Recensione: Elegies
Malgrado sembri che il metalcore abbia varcato la vetta della massima espansione e creatività più o meno un lustro fa, non sono poche le band che giungono al debut-album in questi ultimi anni. Fra di esse, ci sono i Remains In A View. Italiani, nascono nel 2007 per dare alle stampe il classico promo prima (2009), e il primo full-length poi: “Elegies”, 2013, con la Memorial Records.
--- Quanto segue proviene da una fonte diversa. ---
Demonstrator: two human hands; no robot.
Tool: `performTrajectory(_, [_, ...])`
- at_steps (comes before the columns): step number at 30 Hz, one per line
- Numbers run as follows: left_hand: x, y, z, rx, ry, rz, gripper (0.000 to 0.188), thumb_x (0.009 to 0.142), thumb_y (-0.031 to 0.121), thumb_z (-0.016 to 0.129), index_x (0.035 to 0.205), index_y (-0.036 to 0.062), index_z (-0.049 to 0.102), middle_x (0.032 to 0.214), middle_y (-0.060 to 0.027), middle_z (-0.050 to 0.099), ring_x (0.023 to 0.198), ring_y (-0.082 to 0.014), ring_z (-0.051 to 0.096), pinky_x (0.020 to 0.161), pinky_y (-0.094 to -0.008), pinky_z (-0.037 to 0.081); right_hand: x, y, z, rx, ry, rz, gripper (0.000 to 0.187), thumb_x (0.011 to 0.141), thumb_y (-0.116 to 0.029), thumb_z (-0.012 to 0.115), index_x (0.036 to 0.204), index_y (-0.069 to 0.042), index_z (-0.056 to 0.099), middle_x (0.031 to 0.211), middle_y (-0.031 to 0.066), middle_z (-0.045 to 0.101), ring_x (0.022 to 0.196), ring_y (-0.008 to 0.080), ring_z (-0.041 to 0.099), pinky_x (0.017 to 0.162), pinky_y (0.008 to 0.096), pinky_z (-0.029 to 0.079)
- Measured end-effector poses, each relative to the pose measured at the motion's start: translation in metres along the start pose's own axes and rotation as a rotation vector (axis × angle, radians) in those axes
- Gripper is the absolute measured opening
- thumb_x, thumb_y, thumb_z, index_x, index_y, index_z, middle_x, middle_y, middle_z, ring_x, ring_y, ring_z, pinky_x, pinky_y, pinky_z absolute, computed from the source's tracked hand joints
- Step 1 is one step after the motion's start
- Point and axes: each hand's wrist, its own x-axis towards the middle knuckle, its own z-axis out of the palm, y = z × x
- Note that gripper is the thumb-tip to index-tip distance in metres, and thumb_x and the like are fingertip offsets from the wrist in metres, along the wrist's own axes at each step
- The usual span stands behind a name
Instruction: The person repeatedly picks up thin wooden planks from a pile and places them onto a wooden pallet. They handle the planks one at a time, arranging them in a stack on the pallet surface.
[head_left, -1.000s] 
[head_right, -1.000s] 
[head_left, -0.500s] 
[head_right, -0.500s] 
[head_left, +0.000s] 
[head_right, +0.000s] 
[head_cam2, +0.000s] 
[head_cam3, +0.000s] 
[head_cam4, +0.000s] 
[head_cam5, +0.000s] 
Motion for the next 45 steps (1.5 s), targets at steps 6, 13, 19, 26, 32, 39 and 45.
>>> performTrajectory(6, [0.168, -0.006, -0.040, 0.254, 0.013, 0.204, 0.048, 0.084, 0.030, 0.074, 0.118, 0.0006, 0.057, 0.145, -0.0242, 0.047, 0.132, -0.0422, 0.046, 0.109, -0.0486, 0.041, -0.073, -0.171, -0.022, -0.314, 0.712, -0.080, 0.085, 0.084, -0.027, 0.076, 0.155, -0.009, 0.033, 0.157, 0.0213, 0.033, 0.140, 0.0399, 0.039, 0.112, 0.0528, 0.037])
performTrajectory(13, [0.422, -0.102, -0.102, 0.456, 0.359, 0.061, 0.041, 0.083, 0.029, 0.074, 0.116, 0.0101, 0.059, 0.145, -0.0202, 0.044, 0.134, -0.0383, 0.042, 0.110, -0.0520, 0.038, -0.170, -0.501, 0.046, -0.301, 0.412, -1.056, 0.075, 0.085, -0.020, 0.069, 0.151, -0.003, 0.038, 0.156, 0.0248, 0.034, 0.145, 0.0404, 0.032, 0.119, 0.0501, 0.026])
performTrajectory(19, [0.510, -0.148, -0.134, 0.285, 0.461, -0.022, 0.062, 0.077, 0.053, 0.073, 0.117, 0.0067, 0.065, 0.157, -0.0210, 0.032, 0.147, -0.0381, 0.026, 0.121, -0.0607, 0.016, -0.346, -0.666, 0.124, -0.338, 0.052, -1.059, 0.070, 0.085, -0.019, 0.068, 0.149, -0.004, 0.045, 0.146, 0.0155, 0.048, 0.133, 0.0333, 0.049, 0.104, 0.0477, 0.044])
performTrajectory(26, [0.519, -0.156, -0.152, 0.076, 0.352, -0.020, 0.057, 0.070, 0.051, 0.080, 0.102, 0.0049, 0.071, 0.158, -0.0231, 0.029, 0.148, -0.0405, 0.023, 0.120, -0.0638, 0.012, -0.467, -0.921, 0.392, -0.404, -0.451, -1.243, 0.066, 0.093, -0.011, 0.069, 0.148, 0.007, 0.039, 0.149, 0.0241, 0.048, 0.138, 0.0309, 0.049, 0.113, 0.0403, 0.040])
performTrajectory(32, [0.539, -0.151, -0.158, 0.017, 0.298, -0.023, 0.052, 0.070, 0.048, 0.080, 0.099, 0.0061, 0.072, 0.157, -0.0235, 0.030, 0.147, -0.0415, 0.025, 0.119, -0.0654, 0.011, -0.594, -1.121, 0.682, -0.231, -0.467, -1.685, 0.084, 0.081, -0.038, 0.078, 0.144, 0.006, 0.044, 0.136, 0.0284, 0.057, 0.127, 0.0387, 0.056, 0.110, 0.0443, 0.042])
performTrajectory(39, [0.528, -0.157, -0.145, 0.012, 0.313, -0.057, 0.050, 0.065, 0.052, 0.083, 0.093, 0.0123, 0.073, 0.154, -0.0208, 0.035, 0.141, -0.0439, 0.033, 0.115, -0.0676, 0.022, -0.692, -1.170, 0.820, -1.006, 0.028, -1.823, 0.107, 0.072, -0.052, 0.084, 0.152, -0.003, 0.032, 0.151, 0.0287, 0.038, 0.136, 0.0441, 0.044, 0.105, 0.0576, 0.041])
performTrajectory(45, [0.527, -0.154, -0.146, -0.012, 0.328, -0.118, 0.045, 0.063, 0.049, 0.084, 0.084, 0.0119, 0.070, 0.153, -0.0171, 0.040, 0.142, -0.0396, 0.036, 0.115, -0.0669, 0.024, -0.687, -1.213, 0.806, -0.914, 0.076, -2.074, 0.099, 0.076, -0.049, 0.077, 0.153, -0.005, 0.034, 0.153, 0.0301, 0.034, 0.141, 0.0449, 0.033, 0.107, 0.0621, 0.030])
La proposta del combo di Sulmona è classica che più classica di così non si può, beninteso riferendosi sempre al summenzionato genere. La fedeltà del suono di “Elegies” ai dettami fondamentali del metalcore è impressionante, essendo davvero arduo se non impossibile trovare in esso anche un accenno di contaminazione extra-stile, di evoluzione dal prototipo basilare, di spirito progressista. Certo, il metalcore in sé è una tipologia metallica relativamente giovane che, nella foggia dipinta dai Nostri, rappresenta la modernità in tutto e per tutto. Anche se, a leggere il loro moniker, a osservare il loro look e l’artwork del platter, e a sentire il suo suono, il tutto pare leggermente in ritardo. Come se il disco fosse stato concepito, non a caso, proprio tre/quattro anni fa. A parte i dettagli visivi, comunque, è proprio il sound del disco stesso a mostrare un po’ la corda, intrappolato in una conformità forse esagerata. Le ruvide harsh vocals di Dave, i riff taglienti e i ricami dorati di Devid e Pier, la rutilante sezione ritmica impersonata da Matt e Atomo, insomma, sono tutto quanto ci si aspetterebbe di ascoltare dopo la lettura del termine ‘metalcore’ su un tomo enciclopedico. Né una virgola in più, né una in meno. Tagliando così le gambe a chi, da essi, si aspetterebbe qualcosa di maggiormente sostanzioso di una fedele ma pedissequa interpretazione di un genere conosciuto in ogni suo risvolto, in ogni sua piega.
Appare quindi evidente che il vizio capitale dei Remains In A View è una certa mancanza di originalità, o perlomeno di coraggio nell’osare qualcosa che non sia già stato sviscerato da altri. C’è da dire che l’ensemble abruzzese ha una professionalità assoluta, e che il sound di “Elegies” è praticamente perfetto: pieno, carnoso, potente, profondo, metallico, lindo e pulito. Questo però non basta, in presenza del difetto sopra menzionato. Soprattutto se anche le canzoni non brillano per particolare spirito innovativo, mancando peraltro manifestazioni di talento compositivo. Pure in questo caso i Remains In A View svolgono il loro compitino in maniera impeccabile ma, per l’appunto, trattasi solo di… compitino. Pur non mancando qualche episodio degno di menzione come “Travelers”, di sicuro impatto per via della sua indubbia melodiosità e del timbro vagamente malinconico, le song dell’album non riescono a differenziarsi molto l’una dall’altro, sembrando un po’ troppo simili fra loro. Forse sono le linee vocali, poco variegate, o i ritmi, tendenzialmente monotoni. Di fatto, la sensazione è che a “Elegies”, fra un breakdown e l’altro, manchi il famigerato ‘qualcosa in più’ per restare impresso a fuoco nella memoria dei fan. Sia per quanto riguarda il sound, sia per quanto riguarda le song.
Per ciò, seppur tecnicamente maturi per il mercato discografico, i Remains In A View mancano nella questione artistica, rivelando un approccio troppo conservativo al songwriting. Magari per timore di sbagliare. “Elegies” è fatto bene e suona anche bene, ma mostra la corda abbastanza in fretta, povero com’è di freschezza e di batticuore. Rischiando di cadere in fretta nel dimenticatoio per noia incipiente. Peccato, sarà per la prossima volta.